About this task :: When the string "answers" is part of a line below, that line should be copied.

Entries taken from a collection
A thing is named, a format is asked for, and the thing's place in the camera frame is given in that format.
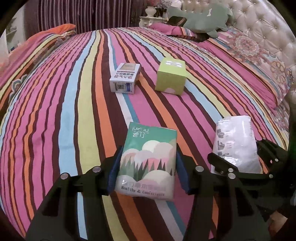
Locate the white vase with flowers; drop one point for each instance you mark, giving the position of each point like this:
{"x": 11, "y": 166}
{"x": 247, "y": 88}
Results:
{"x": 157, "y": 8}

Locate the tufted cream headboard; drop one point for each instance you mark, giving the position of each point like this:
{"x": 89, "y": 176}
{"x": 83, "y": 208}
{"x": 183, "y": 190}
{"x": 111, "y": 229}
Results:
{"x": 261, "y": 21}

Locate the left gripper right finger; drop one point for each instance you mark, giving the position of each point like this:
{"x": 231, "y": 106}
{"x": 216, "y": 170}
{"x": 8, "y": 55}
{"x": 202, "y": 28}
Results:
{"x": 238, "y": 216}

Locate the white bedside table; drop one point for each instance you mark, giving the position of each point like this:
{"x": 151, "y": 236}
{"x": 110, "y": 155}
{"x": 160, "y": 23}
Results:
{"x": 146, "y": 21}

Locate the floral pink pillow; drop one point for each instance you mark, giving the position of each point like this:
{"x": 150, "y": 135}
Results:
{"x": 259, "y": 68}

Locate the folded orange pink quilt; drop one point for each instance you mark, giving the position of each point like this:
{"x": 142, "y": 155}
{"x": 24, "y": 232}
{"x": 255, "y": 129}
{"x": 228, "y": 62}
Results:
{"x": 12, "y": 62}

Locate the green plush toy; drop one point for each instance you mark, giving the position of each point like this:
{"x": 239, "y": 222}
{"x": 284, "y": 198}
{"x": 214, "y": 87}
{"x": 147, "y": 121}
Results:
{"x": 210, "y": 19}

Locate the striped colourful bed sheet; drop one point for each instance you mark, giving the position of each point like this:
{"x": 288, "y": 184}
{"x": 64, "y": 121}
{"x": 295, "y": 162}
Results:
{"x": 59, "y": 115}

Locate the green tissue pack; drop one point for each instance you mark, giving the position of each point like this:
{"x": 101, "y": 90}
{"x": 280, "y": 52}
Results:
{"x": 148, "y": 162}

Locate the white shelf cabinet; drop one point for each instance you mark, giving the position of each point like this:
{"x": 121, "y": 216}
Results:
{"x": 13, "y": 35}

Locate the purple curtain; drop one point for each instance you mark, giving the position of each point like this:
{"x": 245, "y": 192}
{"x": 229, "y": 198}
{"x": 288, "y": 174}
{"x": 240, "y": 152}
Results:
{"x": 86, "y": 15}

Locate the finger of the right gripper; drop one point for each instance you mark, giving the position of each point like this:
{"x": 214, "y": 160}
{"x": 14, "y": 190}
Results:
{"x": 270, "y": 153}
{"x": 223, "y": 168}

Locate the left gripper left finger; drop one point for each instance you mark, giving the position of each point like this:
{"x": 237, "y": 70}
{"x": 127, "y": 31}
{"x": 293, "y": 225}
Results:
{"x": 57, "y": 217}

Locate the small green cube box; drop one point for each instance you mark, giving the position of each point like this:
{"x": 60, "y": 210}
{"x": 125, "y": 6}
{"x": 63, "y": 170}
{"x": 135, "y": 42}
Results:
{"x": 171, "y": 76}

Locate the clear plastic packet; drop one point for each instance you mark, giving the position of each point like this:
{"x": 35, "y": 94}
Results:
{"x": 235, "y": 142}

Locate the person's hand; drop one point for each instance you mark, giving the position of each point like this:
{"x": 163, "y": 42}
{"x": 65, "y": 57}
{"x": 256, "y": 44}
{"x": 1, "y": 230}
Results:
{"x": 277, "y": 221}

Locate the small white barcode box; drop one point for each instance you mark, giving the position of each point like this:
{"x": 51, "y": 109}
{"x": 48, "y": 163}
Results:
{"x": 124, "y": 78}

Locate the striped pink pillow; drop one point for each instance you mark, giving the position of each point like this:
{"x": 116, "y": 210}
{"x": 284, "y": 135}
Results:
{"x": 179, "y": 32}

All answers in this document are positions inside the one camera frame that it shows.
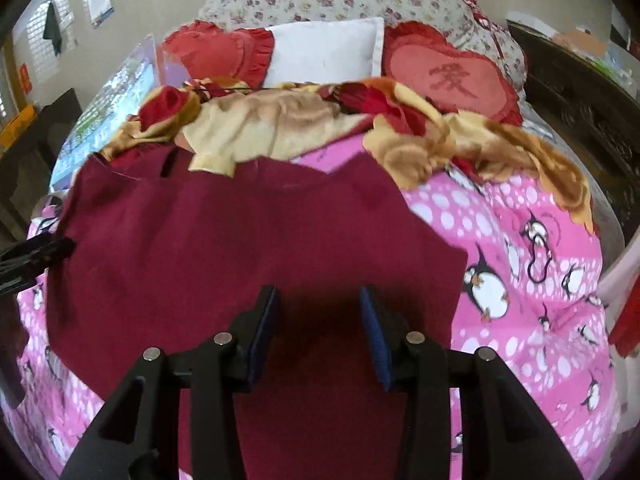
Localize red heart pillow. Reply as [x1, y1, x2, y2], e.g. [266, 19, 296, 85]
[382, 21, 523, 126]

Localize clear printed plastic bag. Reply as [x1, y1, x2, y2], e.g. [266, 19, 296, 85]
[49, 35, 190, 191]

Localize dark wooden side table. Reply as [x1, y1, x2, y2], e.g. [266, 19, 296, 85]
[1, 88, 82, 244]

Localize red garment on chair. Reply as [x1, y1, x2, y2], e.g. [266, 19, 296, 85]
[608, 282, 640, 358]

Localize white pillow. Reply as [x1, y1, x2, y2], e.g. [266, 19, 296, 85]
[264, 16, 385, 88]

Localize red ruffled pillow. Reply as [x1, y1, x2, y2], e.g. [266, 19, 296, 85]
[163, 20, 276, 88]

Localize yellow box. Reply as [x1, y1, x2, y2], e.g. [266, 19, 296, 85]
[0, 104, 37, 151]

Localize white plastic chair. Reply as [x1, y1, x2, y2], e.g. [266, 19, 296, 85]
[598, 233, 639, 327]

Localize dark carved wooden cabinet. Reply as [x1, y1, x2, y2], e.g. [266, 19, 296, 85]
[508, 22, 639, 242]

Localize dark hanging cloth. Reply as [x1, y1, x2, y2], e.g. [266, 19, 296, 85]
[42, 0, 63, 56]

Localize red wall sticker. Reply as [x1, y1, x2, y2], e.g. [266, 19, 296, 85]
[18, 63, 32, 94]

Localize golden red floral blanket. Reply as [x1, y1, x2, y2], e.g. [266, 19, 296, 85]
[100, 77, 594, 233]

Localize pink penguin quilt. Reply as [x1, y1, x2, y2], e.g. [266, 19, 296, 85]
[4, 139, 616, 479]

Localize maroon red sweater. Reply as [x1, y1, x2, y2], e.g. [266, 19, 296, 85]
[46, 146, 468, 479]

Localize floral grey folded duvet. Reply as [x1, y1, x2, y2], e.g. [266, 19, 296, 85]
[198, 0, 527, 99]

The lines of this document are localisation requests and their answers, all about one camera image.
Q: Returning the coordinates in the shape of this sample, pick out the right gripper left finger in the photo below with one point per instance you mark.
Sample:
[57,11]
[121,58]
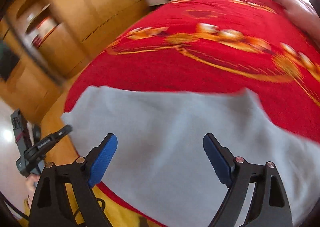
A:
[51,206]

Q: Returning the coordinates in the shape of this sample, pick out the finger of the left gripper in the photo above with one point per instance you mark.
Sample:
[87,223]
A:
[41,148]

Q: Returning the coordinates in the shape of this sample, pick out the person's left hand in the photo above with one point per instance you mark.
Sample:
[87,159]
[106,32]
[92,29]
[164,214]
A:
[31,183]

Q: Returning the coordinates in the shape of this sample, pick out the wooden wardrobe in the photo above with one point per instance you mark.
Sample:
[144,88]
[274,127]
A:
[45,43]

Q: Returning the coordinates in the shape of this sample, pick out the red floral bedspread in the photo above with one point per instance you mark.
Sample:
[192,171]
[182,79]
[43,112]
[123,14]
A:
[211,47]

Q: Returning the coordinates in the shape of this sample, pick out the pink checkered quilt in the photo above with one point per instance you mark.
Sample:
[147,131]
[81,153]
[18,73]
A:
[302,16]

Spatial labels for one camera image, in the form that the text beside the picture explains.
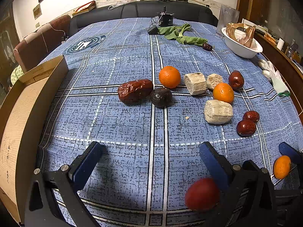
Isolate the dark avocado-like fruit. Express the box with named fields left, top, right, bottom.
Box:
left=149, top=88, right=173, bottom=108

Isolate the smooth red date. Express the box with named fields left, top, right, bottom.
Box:
left=229, top=70, right=244, bottom=90

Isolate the small wall plaque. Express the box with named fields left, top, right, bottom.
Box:
left=33, top=4, right=42, bottom=19

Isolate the orange tangerine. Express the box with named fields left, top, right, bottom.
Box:
left=213, top=82, right=234, bottom=103
left=159, top=66, right=181, bottom=89

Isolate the white work glove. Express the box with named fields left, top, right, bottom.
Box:
left=258, top=59, right=290, bottom=97

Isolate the brown paper bag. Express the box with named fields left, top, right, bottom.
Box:
left=226, top=23, right=256, bottom=48

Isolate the red gift box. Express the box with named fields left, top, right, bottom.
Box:
left=72, top=1, right=96, bottom=16

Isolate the round beige sugarcane piece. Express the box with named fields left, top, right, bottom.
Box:
left=206, top=73, right=223, bottom=90

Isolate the black electronic device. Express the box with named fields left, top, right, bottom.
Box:
left=158, top=6, right=174, bottom=27

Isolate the beige sugarcane chunk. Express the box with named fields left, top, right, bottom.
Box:
left=204, top=100, right=233, bottom=124
left=184, top=72, right=207, bottom=96

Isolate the small orange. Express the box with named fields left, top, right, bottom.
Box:
left=274, top=155, right=291, bottom=179

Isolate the small black adapter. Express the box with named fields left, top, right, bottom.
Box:
left=147, top=26, right=158, bottom=35

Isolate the white bowl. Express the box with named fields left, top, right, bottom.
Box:
left=221, top=27, right=263, bottom=59

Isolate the red date pair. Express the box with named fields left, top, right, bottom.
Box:
left=236, top=119, right=256, bottom=136
left=242, top=111, right=260, bottom=123

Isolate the blue plaid tablecloth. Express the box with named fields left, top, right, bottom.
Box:
left=37, top=18, right=302, bottom=226

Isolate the small dark date near greens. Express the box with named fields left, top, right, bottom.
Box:
left=202, top=43, right=213, bottom=51

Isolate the brown armchair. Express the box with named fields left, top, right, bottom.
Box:
left=13, top=15, right=71, bottom=73

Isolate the cardboard box tray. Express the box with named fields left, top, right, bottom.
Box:
left=0, top=55, right=68, bottom=223

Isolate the wooden sideboard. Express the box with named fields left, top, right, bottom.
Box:
left=254, top=30, right=303, bottom=121

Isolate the green leafy vegetable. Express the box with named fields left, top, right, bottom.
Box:
left=158, top=24, right=208, bottom=47

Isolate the large wrinkled red date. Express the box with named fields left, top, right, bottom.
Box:
left=118, top=79, right=154, bottom=104

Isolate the green patterned cushion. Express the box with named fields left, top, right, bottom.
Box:
left=10, top=65, right=24, bottom=85

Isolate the black leather sofa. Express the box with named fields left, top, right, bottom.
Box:
left=69, top=1, right=218, bottom=36

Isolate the red tomato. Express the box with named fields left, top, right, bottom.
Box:
left=185, top=178, right=221, bottom=212

Your response ::
All answers in this document are positions inside the one camera frame that it shows.
The lines of this document are localisation requests and their answers, all about one camera image.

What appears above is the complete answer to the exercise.